Using the entries below, write out the line with "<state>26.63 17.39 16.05", the line with "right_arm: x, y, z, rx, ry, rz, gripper", and every line in between, exactly as each is written.

━━━ STUDY MATERIAL

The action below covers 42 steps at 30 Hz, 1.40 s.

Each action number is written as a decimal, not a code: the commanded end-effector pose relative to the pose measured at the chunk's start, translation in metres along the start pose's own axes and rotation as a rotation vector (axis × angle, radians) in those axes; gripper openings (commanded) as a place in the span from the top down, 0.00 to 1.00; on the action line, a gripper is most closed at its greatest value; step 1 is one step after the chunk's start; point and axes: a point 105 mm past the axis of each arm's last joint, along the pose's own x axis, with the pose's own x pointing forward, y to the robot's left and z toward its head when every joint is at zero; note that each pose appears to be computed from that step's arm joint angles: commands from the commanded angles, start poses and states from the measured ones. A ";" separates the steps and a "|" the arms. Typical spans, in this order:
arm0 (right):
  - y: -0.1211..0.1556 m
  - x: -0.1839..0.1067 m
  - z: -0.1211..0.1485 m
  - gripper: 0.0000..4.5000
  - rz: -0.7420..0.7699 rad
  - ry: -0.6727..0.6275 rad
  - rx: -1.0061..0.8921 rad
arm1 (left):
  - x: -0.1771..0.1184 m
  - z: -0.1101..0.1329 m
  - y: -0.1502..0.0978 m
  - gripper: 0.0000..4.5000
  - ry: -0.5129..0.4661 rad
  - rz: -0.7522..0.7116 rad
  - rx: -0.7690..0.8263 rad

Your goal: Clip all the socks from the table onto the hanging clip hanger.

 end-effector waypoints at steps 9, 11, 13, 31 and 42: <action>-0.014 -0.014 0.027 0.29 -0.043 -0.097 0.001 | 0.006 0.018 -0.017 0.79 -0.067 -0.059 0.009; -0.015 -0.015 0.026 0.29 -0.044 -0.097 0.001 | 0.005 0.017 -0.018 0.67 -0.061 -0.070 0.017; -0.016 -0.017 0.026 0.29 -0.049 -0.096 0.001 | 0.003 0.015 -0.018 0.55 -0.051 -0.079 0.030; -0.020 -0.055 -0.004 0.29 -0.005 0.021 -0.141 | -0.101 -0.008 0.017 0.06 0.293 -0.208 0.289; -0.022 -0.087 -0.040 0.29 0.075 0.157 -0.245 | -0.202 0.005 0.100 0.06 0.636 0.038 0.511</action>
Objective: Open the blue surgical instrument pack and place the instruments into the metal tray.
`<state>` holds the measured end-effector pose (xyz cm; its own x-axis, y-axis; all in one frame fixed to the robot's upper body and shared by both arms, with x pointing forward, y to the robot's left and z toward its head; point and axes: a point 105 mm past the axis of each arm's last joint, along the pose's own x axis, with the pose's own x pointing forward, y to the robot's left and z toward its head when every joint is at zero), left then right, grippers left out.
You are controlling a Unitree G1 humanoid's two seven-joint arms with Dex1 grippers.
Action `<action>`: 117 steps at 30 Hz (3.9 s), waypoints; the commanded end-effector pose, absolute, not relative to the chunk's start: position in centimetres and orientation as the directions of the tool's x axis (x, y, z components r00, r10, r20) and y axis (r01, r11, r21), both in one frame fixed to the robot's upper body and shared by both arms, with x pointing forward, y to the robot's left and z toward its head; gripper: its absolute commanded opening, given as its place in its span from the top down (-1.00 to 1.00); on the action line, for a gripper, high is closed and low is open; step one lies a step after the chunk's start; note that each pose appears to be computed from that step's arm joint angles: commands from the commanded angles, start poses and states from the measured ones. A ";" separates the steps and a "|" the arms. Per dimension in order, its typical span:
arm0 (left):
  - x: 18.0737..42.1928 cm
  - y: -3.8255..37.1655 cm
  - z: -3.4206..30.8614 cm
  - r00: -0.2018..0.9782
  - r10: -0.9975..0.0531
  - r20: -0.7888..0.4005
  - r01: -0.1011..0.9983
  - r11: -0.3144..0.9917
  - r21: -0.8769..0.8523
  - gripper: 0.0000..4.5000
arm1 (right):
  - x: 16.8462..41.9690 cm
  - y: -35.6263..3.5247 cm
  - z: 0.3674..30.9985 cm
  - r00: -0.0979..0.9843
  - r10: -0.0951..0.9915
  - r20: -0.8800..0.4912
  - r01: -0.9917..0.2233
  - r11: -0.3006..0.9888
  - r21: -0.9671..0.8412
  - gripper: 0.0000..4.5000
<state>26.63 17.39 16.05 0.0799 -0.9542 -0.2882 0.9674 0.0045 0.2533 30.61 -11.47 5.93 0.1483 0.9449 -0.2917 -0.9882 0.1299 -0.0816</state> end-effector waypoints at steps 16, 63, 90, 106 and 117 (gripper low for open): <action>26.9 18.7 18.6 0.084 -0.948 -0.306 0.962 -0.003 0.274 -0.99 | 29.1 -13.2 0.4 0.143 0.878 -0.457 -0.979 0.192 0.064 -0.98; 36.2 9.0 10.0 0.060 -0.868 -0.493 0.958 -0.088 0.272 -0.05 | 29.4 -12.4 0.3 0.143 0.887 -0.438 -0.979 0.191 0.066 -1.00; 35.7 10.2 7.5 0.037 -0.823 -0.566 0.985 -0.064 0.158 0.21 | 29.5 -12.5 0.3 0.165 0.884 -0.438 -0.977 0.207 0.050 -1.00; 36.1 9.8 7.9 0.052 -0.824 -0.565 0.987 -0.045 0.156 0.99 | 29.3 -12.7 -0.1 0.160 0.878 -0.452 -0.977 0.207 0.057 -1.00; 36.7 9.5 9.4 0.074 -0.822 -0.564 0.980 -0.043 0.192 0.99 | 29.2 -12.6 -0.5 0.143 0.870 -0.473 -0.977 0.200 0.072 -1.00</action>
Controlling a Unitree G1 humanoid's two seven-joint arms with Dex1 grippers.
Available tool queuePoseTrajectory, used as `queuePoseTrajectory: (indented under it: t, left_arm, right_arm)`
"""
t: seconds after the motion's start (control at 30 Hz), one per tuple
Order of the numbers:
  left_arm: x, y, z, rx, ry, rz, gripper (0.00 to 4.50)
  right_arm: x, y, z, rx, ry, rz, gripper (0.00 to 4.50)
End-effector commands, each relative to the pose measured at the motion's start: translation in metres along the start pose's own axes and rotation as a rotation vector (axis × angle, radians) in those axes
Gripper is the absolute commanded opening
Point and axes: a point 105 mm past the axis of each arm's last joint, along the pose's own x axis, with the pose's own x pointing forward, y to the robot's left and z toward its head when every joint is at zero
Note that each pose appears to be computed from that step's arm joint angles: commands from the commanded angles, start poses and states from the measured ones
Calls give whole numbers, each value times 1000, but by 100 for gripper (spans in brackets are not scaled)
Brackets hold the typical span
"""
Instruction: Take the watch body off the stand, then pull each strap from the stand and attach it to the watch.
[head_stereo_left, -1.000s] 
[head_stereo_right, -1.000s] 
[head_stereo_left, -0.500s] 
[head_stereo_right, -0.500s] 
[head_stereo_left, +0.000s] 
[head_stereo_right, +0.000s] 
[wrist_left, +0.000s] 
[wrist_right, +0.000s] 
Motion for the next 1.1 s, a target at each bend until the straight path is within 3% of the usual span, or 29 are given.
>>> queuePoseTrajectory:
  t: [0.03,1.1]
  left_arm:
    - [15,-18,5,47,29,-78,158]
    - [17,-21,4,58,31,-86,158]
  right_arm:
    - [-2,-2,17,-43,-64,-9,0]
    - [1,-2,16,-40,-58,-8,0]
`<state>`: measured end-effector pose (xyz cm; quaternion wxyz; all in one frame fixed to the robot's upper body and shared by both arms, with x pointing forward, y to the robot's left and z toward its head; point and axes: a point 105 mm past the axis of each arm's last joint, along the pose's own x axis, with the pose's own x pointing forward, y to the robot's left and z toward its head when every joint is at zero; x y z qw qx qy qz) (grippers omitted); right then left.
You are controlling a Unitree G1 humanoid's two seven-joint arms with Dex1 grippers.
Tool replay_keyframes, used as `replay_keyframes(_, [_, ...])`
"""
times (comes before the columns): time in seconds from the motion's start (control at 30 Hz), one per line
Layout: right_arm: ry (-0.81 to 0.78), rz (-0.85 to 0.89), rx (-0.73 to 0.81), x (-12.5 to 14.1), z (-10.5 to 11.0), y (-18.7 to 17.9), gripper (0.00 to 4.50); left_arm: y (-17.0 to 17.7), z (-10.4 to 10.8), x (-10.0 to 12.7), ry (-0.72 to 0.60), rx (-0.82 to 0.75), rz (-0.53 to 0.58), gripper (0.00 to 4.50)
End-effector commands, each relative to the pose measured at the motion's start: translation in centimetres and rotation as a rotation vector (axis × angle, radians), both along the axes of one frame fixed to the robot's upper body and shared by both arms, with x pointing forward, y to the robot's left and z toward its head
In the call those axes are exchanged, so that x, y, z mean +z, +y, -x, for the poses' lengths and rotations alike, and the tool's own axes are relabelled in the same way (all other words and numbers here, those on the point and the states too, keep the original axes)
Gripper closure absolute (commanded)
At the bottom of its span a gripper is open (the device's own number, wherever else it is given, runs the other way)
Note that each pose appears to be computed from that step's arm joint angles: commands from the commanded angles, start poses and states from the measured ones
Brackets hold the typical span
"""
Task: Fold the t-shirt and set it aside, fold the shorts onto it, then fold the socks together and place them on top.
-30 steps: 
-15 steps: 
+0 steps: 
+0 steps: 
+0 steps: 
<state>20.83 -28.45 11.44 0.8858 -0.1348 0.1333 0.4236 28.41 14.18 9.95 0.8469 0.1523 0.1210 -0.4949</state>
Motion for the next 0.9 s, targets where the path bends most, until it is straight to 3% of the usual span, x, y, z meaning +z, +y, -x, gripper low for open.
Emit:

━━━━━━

**SOLUTION TO THIS EXERCISE**
<state>26.63 17.39 16.05 0.0799 -0.9542 -0.2882 0.9674 0.0045 0.2533 30.61 -11.47 5.93 0.1483 0.9449 -0.2917 -0.9882 0.1299 -0.0816</state> end-effector waypoints at steps 16, 63, 90, 106 and 117 (gripper low for open): <action>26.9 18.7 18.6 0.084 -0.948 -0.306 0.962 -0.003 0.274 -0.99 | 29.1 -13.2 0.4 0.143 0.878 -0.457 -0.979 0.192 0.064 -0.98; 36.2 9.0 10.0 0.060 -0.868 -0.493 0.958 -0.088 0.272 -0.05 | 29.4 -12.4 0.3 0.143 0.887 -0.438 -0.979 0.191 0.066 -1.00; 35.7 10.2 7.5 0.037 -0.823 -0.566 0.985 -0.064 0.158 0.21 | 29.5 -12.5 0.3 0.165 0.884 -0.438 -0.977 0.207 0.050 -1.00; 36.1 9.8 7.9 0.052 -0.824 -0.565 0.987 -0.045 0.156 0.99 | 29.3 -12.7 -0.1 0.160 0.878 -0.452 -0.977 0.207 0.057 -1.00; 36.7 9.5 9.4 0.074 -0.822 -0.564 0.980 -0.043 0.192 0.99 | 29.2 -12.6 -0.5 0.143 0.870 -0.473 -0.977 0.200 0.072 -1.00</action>
Controlling a Unitree G1 humanoid's two seven-joint arms with Dex1 grippers.
Available tool queuePoseTrajectory, used as `queuePoseTrajectory: (indented under it: t, left_arm, right_arm)`
"""
t: seconds after the motion's start (control at 30 Hz), one per tuple
Order of the numbers:
  left_arm: x, y, z, rx, ry, rz, gripper (0.00 to 4.50)
  right_arm: x, y, z, rx, ry, rz, gripper (0.00 to 4.50)

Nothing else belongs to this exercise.